Anne was resting in her chamber one cold January morning, when many of the ladies and gentlemen of the court were in the stable yard, preparing for a winter hunt. Jane Rochford sidled up to Anne, who looked at her askance. This was unusual, Anne thought. Jane always obeyed a direct request from Anne, but seldom initiated conversation. They had nothing to say to each other.
‘Your Highness, we cannot find the King,’ said Jane, in that shrill way that Anne found so grating.
‘Is he not preparing to hunt?’ Anne asked tiredly, casting aside the book she was trying to read, ‘with Suffolk and the rest of the gentlemen?’
‘No, my Lady. They are all waiting for him.’ Jane looked at Anne as if she could produce Henry from thin air. Anne sighed and got to her feet. She felt uncomfortable, unbalanced with her belly so big and the rest of her so
slight.
‘Very well. Go out and tell Suffolk I shall go to the King’s chamber and let him know he is delaying the hunt.
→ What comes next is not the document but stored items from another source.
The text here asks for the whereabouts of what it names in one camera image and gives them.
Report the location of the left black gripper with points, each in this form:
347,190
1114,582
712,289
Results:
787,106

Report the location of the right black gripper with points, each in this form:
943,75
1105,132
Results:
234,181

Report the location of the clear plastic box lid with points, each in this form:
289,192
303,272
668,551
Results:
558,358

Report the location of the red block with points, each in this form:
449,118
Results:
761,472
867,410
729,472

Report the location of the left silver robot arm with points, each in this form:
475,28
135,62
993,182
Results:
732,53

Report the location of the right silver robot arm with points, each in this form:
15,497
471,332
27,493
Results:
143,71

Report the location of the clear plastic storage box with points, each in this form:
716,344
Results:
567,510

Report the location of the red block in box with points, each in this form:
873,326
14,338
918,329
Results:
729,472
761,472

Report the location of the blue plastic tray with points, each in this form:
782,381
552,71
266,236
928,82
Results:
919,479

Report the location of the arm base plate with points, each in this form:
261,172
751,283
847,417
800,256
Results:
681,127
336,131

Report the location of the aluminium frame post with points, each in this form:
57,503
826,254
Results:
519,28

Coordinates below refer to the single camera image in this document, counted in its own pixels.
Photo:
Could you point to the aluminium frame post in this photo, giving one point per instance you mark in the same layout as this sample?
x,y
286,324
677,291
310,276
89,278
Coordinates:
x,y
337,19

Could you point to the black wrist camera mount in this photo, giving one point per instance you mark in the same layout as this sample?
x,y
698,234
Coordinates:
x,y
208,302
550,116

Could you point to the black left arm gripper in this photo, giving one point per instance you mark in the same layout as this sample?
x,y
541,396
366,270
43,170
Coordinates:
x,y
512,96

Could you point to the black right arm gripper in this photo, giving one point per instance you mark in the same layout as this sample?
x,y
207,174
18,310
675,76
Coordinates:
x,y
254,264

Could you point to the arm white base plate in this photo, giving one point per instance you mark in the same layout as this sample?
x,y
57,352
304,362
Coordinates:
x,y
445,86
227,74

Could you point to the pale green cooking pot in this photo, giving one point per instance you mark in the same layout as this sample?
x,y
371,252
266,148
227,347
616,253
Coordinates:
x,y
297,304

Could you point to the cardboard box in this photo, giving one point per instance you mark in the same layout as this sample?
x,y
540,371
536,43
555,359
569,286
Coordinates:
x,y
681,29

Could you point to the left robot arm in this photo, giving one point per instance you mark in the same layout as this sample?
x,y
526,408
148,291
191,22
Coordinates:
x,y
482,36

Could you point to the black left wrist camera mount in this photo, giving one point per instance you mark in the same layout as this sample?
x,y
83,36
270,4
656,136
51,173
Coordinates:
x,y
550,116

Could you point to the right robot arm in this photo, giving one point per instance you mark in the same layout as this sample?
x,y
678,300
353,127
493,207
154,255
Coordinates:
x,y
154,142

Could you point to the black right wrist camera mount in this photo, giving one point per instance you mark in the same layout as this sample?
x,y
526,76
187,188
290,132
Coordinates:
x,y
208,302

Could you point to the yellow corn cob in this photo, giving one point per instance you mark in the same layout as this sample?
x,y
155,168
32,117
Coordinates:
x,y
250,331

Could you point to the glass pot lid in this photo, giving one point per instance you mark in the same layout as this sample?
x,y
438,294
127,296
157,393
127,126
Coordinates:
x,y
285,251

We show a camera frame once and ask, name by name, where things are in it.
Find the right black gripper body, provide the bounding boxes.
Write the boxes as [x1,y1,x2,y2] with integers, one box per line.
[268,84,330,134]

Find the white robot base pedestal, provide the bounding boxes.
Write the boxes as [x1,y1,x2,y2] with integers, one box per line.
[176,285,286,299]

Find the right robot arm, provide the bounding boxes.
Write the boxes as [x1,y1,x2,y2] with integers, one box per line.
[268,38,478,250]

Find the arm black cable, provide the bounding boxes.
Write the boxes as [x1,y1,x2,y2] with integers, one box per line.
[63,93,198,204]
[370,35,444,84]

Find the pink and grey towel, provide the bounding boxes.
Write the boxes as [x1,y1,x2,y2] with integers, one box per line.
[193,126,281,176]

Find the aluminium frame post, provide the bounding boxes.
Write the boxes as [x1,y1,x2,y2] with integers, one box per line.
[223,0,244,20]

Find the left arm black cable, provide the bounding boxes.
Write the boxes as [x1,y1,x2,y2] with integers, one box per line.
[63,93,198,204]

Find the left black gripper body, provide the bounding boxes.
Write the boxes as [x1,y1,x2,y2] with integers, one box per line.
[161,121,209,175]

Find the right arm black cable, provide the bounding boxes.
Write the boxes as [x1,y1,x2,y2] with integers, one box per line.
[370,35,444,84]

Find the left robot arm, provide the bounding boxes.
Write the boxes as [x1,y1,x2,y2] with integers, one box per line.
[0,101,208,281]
Henry probably can’t find his gloves.’ Jane smiled her sly smile and scurried from the room, and Anne, wondering why Jane had come on this errand, walked down the little passage that connected her apartments to Henry’s without going through the formal gallery. This door was often kept locked, or used by servants to slip from the kitchens to the royal apartments with hot food to make sure it stayed hot. It was not a thoroughfare that Anne normally used, but she was tired and wanted to lie down again and rest.
She reached the connecting door quickly and turned the latch, stepping silently into the room round a dusty hanging that kept out the draught from the dank corridor. Then she stood, aghast at what she saw.
Henry, sat in his chair with Plain Jane Seymour in his lap, one hand busy up her skirt and his head buried in her flat chest where her bodice had loosened. Jane’s head was tilted back, her eyes closed and her hood almost falling off. Anne was incandescent with anger and humiliation. She strode over to the entwined couple as Jane caught sight of her angry face and tried in vain to move the King so she could pull her skirt down and her bodice up. Anne drew back her arm and slapped Jane’s cheek hard!
Henry rose in his anger, almost tipping Jane, now sobbing loudly, onto the floor.
‘How could you?’ railed Anne. ‘When the whole court must know.’ Anne now understood Jane Rochford’s sly smile, and the reason why she had been asked to find Henry and not a lowly page boy.
‘Madam,’ Henry roared, his usually loud voice even louder. Anne blinked, startled by the volume, and the thought that at least he hadn’t called her ‘sweeting’ flitted though her mind. She wanted to laugh.